Tuesday, March 24, 2015

What inspires me

So I just wanted to make a blog post about what inspires me. So many things and amazing people in this world inspire me to do what I do. I do have to say that diabetes is a huge thing that inspires me to do what I do. That all started when my sister Nora, was diagnosed. When she was diagnosed, even though I was only 10 years old, I also knew that I wanted to help people in some way. Then when my brother Jackson, was diagnosed with hemophilia, that made me want to help people even more. Seeing both my brother and sister deal with something so huge made me want to change the world in some way. Then I started dating my boyfriend Jacob, (who I am still with) in 2010. Jacob has a kidney disease. So with my siblings plus my boyfriend dealing with all those things really inspired me. Then June 1, 2012 I was diagnosed with diabetes. My whole life changed. With the people that were very close to me plus me having a disease I knew 1000% that I was going to do something with raising some kind of awareness for all of these diseases. I am majoring in Organizational Leadership, I interned at the American Diabetes Association spring semester 2014, and this is my second semester interning at the Juvenile Diabetes Research Foundation. I am hoping that when I graduate with my bachelors I will work at either of those nonprofits, hemophilia, or the kidney foundation. I really want to work for a nonprofit and find a cure for any disease. I just hate seeing people struggle and not do well. I really want to make a difference in peoples lives. I hope that one day I will.
~Stay Strong~
Evelyn

Tuesday, February 10, 2015

My Vision

In my leadership class we were talking about how every leader needs to have a vision. This got me thinking about what my vision is. As some people may know, I am majoring in Organizational Leadership so I can work in nonprofits such as JDRF (some day) so I can help people like myself and also my sister. I started to think, how could I put that with my vision? In order to have a vision you have to set a goal, have a game plan, and then work towards your vision. So only having this class for about a couple weeks, I think that I have thought of my vision. My vision for my life is to help other diabetics.
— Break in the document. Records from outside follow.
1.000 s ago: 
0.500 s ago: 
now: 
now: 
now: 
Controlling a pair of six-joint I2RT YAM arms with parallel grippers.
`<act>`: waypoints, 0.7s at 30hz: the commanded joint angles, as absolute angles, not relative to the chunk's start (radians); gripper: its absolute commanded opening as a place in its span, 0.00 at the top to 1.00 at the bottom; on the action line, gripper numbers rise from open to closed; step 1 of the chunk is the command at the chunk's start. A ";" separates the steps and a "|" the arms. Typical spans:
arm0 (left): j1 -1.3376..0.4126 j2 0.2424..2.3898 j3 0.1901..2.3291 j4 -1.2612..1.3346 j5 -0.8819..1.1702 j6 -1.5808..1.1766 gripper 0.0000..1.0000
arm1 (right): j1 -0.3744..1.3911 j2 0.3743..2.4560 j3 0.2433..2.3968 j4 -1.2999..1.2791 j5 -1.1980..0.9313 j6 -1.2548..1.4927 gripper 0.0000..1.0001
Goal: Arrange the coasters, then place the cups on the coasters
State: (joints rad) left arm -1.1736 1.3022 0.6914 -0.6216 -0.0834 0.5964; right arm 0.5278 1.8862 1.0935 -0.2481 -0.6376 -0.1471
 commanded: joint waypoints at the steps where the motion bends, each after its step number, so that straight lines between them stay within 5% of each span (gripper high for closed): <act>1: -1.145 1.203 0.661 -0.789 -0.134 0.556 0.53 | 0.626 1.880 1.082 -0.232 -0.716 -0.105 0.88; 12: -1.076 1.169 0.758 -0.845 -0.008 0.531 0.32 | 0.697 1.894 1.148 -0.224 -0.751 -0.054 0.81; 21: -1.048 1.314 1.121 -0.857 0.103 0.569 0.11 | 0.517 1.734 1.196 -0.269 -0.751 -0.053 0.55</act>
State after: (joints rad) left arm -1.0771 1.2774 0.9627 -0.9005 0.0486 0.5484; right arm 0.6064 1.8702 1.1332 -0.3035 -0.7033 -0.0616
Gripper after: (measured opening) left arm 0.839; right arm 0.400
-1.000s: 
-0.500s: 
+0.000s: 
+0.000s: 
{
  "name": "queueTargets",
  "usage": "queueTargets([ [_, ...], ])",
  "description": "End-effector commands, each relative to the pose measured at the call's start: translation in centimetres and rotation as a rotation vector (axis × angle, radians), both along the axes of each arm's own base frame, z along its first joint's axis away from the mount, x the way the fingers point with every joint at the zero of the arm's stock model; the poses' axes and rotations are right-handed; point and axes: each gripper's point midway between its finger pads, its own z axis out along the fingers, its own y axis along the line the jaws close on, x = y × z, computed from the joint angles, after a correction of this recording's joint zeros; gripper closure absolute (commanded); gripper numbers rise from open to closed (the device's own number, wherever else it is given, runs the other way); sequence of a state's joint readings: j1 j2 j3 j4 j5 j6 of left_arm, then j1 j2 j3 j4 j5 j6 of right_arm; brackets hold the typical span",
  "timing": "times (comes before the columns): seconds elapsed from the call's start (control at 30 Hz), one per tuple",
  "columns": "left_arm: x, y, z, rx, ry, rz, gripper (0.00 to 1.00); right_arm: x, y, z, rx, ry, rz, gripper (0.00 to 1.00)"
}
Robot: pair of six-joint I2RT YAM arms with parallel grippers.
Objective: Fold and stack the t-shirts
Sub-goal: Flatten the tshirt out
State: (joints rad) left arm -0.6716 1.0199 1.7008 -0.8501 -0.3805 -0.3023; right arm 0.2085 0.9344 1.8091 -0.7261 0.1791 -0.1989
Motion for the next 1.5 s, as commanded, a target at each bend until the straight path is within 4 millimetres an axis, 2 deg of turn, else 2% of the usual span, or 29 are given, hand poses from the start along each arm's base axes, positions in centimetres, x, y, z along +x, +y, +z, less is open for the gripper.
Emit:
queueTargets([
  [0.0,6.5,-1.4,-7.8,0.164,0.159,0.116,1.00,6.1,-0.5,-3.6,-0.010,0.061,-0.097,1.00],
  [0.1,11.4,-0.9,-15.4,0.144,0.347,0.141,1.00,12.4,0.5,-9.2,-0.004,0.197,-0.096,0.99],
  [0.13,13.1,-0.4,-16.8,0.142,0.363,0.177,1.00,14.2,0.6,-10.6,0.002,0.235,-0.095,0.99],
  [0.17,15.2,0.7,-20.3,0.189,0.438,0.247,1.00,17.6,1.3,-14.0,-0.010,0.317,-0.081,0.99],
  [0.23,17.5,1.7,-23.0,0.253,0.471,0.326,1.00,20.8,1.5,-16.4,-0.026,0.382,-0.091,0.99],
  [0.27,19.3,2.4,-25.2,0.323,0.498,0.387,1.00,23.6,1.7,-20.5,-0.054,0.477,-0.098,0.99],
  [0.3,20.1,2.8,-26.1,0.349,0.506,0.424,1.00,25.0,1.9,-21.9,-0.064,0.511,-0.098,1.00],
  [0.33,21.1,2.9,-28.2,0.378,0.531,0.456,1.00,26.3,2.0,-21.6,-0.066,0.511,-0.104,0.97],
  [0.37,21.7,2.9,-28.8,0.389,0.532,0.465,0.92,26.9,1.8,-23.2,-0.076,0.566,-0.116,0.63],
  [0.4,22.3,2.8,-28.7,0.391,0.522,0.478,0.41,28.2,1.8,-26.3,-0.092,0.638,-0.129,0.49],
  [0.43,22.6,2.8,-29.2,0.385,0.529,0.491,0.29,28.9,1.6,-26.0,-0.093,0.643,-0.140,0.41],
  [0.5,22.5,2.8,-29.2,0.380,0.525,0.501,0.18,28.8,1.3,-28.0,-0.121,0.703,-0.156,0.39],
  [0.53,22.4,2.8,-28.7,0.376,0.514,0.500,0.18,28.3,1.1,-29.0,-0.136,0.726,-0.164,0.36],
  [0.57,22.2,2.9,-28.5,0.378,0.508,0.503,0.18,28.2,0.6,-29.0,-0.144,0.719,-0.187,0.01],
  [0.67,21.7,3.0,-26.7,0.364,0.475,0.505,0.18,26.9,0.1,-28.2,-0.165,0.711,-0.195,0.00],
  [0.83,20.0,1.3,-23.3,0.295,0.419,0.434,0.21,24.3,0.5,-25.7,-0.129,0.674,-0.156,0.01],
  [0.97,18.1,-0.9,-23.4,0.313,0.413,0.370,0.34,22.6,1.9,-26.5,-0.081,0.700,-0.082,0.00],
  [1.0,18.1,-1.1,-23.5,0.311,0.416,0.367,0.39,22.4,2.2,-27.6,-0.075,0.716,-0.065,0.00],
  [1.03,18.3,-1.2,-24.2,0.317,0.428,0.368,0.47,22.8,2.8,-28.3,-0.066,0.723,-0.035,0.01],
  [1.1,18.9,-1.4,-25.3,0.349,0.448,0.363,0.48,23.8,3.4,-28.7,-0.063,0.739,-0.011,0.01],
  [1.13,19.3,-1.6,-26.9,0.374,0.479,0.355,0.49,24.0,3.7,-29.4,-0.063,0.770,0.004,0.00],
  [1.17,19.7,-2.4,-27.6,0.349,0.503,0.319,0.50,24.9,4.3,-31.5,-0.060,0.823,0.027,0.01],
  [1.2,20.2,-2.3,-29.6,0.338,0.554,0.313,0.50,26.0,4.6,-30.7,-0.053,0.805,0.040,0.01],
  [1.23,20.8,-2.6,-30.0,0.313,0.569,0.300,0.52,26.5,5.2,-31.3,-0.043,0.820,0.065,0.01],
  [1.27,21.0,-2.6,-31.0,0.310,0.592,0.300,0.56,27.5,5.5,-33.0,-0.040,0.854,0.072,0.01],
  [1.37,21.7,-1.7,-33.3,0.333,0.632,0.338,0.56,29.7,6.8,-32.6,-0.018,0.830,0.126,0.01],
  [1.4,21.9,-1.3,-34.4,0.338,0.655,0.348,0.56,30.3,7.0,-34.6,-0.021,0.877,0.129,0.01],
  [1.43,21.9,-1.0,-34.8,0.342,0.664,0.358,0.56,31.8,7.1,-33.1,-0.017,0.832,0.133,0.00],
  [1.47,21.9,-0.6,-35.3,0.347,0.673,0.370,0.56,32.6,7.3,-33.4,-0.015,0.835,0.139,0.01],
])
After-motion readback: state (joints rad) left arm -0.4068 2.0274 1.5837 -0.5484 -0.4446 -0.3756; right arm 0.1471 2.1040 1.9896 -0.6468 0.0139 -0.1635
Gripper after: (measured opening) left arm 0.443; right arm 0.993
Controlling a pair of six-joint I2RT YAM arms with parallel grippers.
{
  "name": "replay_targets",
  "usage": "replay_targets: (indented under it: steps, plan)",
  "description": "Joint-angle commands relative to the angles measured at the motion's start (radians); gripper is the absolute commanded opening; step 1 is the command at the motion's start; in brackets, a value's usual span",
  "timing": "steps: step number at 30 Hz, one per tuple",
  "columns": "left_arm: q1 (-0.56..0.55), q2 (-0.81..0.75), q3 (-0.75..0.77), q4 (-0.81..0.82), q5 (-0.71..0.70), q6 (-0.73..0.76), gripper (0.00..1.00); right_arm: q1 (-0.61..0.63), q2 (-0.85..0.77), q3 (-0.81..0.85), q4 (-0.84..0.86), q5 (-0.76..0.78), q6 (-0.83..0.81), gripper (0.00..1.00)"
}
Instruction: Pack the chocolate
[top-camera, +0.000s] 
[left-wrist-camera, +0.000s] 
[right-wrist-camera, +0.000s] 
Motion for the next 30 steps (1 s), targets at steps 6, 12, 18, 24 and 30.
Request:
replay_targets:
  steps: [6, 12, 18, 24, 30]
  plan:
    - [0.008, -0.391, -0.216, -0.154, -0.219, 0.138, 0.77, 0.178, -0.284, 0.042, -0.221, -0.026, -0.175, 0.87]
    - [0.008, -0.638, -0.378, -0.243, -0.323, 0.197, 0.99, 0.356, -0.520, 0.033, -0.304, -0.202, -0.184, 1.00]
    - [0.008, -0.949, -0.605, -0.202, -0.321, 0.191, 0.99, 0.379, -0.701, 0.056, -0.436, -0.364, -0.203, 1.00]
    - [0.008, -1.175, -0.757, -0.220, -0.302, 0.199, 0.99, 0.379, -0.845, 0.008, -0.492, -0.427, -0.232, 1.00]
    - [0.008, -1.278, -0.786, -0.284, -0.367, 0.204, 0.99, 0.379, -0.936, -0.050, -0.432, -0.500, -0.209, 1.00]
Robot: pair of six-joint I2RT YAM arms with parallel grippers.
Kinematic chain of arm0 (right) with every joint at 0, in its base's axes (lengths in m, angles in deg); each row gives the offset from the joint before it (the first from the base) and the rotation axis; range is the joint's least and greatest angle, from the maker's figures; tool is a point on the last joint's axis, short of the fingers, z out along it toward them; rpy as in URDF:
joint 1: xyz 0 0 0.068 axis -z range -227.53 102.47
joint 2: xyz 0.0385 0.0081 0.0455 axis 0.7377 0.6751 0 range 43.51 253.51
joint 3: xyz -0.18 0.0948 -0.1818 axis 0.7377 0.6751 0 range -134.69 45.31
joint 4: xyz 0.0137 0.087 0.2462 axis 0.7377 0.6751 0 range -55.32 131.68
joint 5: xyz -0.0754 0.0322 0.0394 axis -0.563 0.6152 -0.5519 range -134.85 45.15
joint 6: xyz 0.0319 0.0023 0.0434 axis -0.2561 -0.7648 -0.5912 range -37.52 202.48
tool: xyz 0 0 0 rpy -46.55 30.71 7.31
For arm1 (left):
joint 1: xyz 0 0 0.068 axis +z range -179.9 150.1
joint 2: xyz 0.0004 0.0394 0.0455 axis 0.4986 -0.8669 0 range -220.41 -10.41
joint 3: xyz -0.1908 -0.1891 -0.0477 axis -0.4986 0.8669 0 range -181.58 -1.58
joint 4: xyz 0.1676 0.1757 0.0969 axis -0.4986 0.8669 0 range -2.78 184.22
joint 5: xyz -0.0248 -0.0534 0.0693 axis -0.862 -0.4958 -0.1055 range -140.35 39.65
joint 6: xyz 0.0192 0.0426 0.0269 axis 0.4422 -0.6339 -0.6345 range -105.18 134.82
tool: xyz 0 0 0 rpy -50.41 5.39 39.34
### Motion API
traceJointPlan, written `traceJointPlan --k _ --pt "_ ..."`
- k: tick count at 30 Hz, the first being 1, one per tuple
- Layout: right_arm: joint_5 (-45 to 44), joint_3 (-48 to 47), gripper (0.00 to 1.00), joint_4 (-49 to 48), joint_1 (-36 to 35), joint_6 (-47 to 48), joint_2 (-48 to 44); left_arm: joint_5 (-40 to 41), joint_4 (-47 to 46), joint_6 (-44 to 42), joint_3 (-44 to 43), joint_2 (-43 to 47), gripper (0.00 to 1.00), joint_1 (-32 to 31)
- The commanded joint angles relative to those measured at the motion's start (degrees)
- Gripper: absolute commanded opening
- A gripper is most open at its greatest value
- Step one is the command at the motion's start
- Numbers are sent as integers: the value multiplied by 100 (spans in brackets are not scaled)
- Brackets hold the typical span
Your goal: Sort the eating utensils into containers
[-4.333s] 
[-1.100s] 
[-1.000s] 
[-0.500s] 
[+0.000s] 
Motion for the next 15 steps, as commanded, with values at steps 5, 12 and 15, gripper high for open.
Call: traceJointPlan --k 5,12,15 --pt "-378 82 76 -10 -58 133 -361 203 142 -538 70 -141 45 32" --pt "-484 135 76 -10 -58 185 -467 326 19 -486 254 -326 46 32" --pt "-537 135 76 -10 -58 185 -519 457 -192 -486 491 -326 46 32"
I want to work for a nonprofit and help people in every way that I can. I want to be that person that can be a role model. I want to be that person that can make a difference. I want to come up with ways to do fundraising so that we can have enough money to find that cure. My goal to achieve this vision is to graduate college (which is VERY soon) and start to work for a nonprofit to work for my dreams. My game plan is to never give up on my dreams and to keep going so I can do what I want in my life. I am never going to stop working for this huge vision. So to end this post, I want to end with a quote that I found in my leadership book. “A goal is more than a dream; it’s a dream being acted upon.”